Sin embargo, hubo que esperar aún bastante tiempo. La masa que estaba en el horno se ponía cada vez más roja, se fundía, hervía. Los pesados y blancos vapores continuaban saliendo y depositándose en todas partes. Cuando dejó de salir humo y las llamas disminuyeron, dos sajones con delantales de cuero trajeron en una carreta varios lingotes de plomo y los echaron en la masa pastosa. El baño se hizo del todo líquido y se apaciguó. El sajón lo removió con una larga vara. Se escaparon gruesas burbujas y después subió una especie de espuma. Fritz la sacó con enormes espumaderas y después volvió a mover el líquido. Por fin se inclinó sobre una abertura hecha en la parte baja de la cuba del horno. Retiró el tapón de arcilla que la obstruía, y empezó a salir de ella un chorrito plateado que cayó en las lingoteras preparadas de antemano. Curioso, el monje se acercó y dijo:
—¡Pero eso sigue no siendo más que plomo!

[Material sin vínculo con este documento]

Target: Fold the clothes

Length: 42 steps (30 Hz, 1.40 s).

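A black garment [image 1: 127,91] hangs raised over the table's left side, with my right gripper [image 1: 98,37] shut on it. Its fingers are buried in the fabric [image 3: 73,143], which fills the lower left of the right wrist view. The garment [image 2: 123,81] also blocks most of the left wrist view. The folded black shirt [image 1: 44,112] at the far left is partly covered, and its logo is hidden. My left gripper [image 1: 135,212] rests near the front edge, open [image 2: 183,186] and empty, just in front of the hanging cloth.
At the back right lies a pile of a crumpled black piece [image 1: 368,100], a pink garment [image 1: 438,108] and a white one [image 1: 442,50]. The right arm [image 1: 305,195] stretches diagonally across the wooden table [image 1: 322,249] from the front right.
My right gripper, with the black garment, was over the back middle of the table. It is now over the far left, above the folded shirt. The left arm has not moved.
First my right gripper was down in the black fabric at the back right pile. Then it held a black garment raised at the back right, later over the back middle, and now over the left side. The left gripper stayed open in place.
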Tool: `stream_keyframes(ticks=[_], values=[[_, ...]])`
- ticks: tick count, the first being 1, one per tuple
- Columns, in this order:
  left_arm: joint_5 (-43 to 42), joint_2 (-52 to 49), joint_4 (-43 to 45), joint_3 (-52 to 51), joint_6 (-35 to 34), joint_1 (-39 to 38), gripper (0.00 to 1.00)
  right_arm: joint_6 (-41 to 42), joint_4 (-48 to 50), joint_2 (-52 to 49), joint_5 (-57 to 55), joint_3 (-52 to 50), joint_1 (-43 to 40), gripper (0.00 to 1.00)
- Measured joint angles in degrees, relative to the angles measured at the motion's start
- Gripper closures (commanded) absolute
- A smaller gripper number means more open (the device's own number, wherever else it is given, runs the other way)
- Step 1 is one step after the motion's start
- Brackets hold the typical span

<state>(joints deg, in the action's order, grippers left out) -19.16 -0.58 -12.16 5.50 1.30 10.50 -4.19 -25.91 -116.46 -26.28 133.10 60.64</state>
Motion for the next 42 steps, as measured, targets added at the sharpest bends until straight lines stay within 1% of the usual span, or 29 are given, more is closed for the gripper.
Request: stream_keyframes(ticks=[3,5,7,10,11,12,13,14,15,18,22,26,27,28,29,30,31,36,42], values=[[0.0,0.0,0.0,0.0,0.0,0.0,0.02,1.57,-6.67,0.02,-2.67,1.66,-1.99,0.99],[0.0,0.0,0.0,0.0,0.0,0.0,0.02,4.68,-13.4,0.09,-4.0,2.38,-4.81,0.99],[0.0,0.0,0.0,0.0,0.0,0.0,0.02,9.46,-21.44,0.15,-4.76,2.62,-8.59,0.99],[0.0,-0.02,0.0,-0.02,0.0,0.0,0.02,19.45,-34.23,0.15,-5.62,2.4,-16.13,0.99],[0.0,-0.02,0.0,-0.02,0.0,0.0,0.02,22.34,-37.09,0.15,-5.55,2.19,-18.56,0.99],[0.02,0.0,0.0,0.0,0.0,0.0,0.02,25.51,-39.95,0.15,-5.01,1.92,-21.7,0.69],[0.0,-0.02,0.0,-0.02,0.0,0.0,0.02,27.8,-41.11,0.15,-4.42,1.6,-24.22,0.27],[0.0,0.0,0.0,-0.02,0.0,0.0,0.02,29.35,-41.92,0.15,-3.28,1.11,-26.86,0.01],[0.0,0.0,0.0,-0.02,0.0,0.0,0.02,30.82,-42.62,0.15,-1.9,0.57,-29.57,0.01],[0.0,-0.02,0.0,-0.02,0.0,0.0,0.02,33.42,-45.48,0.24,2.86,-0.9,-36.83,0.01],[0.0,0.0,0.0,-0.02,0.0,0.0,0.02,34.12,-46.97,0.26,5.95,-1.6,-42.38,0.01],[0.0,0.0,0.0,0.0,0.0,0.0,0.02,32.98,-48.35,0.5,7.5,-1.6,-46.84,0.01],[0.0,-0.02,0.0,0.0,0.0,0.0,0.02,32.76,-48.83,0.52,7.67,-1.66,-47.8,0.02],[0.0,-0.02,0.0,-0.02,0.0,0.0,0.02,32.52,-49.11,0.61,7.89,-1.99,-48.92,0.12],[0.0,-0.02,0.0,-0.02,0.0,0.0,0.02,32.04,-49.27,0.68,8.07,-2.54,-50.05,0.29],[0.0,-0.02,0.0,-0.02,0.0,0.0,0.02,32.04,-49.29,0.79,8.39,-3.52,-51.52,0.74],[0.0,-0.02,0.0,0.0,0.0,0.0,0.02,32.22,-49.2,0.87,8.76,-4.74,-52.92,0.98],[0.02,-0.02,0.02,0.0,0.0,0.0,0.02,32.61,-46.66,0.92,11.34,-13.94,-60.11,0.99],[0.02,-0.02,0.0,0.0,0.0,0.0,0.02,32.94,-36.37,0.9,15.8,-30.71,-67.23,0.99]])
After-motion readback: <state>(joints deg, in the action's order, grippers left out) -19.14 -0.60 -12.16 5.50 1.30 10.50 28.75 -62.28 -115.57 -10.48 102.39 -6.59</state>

—Seguimos estando de acuerdo —confirmó Peyrac.
Pero de pronto el monje lanzó un grito estridente:
—¡Veo los tres colores! —Jadeaba y señalaba las irisaciones del metal al enfriarse. Le temblaban las manos y balbucía—: ¡La Gran Obra! ¡He visto la Gran Obra!

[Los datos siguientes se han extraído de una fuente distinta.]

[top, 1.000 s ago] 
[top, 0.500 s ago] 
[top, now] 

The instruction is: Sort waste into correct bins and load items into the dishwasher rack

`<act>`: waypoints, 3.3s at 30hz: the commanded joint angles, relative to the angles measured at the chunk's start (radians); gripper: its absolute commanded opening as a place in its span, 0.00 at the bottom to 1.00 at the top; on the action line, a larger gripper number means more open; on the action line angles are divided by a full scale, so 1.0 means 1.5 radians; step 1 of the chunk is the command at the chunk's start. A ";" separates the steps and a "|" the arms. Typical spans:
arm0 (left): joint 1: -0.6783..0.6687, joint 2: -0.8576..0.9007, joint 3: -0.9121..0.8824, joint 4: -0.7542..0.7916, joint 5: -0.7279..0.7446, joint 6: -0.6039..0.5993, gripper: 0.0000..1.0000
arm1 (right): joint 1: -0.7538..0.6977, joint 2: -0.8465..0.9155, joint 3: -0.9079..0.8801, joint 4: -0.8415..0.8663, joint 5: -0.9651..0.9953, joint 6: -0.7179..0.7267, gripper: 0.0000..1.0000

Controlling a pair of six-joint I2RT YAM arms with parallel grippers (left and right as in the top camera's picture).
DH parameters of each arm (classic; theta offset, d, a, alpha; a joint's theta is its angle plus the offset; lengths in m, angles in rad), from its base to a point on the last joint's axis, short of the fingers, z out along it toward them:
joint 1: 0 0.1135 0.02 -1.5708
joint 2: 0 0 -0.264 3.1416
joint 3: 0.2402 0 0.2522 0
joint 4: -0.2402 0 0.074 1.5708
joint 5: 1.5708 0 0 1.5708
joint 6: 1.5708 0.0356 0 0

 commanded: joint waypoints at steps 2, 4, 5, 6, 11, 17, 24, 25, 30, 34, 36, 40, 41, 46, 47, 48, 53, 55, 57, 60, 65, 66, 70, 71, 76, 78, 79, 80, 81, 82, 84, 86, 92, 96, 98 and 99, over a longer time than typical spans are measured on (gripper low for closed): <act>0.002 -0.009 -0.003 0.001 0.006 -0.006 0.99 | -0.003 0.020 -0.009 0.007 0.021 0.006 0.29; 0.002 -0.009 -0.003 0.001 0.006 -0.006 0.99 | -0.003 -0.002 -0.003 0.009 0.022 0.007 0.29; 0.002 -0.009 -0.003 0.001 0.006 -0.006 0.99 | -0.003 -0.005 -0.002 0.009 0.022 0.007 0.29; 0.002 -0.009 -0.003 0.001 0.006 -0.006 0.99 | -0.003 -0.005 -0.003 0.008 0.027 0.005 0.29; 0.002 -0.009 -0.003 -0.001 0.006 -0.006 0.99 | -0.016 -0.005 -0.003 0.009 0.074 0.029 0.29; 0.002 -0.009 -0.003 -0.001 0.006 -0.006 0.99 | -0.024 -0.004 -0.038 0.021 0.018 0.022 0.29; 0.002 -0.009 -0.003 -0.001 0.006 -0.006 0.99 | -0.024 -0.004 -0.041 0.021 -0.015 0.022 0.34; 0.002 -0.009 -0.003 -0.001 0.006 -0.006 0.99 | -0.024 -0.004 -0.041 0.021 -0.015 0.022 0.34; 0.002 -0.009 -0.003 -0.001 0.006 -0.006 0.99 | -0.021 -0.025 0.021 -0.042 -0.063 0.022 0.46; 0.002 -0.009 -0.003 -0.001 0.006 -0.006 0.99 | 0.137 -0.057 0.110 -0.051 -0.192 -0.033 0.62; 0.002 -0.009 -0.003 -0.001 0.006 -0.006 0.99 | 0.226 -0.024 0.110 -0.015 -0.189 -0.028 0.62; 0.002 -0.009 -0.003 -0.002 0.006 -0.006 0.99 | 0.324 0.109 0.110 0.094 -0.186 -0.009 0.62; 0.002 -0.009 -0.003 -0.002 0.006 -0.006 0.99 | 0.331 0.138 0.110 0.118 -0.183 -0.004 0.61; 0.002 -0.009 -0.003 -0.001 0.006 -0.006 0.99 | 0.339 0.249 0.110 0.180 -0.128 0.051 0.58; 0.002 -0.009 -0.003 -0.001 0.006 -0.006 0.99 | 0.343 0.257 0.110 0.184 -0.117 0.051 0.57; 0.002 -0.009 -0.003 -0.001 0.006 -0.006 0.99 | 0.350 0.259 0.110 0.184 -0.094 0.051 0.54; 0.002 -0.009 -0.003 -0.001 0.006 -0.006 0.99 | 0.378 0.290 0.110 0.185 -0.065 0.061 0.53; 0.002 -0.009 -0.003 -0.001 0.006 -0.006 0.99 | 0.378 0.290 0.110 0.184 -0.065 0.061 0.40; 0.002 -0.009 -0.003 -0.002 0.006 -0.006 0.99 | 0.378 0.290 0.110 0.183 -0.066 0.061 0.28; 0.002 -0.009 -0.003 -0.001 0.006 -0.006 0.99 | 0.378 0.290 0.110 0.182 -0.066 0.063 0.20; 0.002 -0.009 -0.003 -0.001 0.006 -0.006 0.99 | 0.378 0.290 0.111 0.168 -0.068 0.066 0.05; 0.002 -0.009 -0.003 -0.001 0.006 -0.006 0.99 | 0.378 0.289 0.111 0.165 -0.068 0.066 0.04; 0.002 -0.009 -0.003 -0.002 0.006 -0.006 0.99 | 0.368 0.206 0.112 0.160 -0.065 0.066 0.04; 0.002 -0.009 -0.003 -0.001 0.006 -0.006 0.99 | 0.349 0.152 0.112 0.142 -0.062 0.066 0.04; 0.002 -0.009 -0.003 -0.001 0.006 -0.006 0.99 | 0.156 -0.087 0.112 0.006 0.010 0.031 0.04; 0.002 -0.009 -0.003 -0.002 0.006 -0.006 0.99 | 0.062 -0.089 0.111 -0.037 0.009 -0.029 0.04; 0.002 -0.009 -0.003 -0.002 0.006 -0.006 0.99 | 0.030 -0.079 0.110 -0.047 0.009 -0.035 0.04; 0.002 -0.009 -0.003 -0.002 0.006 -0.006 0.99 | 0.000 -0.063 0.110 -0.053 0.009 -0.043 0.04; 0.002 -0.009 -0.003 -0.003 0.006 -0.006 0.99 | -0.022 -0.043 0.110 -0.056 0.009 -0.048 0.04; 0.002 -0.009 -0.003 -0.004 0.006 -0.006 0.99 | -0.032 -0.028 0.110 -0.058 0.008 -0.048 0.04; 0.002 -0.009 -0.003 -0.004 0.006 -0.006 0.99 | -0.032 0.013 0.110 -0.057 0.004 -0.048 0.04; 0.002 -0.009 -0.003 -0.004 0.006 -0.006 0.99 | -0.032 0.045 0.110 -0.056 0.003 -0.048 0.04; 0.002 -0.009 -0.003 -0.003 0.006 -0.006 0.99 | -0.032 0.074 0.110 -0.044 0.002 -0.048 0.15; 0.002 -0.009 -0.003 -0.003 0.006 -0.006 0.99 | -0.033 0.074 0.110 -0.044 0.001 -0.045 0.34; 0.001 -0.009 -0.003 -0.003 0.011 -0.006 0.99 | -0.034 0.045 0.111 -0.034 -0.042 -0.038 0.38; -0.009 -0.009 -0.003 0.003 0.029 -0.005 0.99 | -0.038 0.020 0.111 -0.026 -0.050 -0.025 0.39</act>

—El bueno del monje se está volviendo loco —observó Andijos, sin respeto hacia el hombre de confianza del arzobispo.
Con sonrisa indulgente, Joffrey de Peyrac explicó:
—Los alquimistas le dan mucha importancia a la aparición de «los tres colores» para la obtención de la piedra filosofal y la transmutación de los metales. No es más que un fenómeno sin importancia, análogo al del arco iris después de la lluvia.
Bruscamente el monje cayó de rodillas ante el marido de Angélica. Tartamudeando, le dio las gracias por haberle hecho asistir a «la obra de su vida». Molesto ante aquella manifestación ridicula, el conde dijo secamente:
—Levantaos, padre. Aún no habéis visto nada, precisamente, y vais a poder daros cuenta por vos mismo. Aquí no hay piedra filosofal ninguna, y lo lamento por vos.
Fritz seguía la escena con expresión de reticencia impresa en su rostro pigmentado de polvo.
—¿Debo hacer la copelación delante de todos estos señores? —preguntó.
—Haced como si no estuviera presente más que yo.
Transportaron el lingote hasta un horno pequeño instalado sobre una fragua ya muy roja. Los ladrillos del horno formaban una especie de crisol abierto y eran muy blancos, ligeros y porosos. Estaban fabricados con huesos de animales cuyos cadáveres amontonados cerca de allí exhalaban un hedor intenso que, mezclado con los olores a ajo y a azufre, hacía la atmósfera casi irrespirable. Al ver los huesos, el monje Bécher, rojo como estaba por el calor y la excitación, se puso lívido y empezó a santiguarse y a murmurar exorcismos. El conde no pudo menos que reírse y dijo a Bernalli:
—Ved el efecto que nuestros trabajos le producen a este sabio moderno… ¡Cuando pienso que la copelación sobre ceniza de huesos era un juego de niños en tiempo de los romanos y los griegos!
Sin embargo, Bécher no se apartó del terrorífico espectáculo. Muy pálido y pasando las cuentas del rosario, permaneció con los ojos fijos en los preparativos del sajón y sus ayudantes. Uno de ellos añadía ascuas a la forja y el otro movía el fuelle de pedal. A medida que el plomo se iba fundiendo caía en el centro del crisol. Cuando todo se hubo fundido, forzaron aún más el fuego, y el plomo empezó a echar humo. A una señal del viejo Fritz apareció un muchachito trayendo un fuelle cuyo cabo estaba enchufado en un tubo de tierra refractaria y se puso a soplar sobre la roja superficie del metal.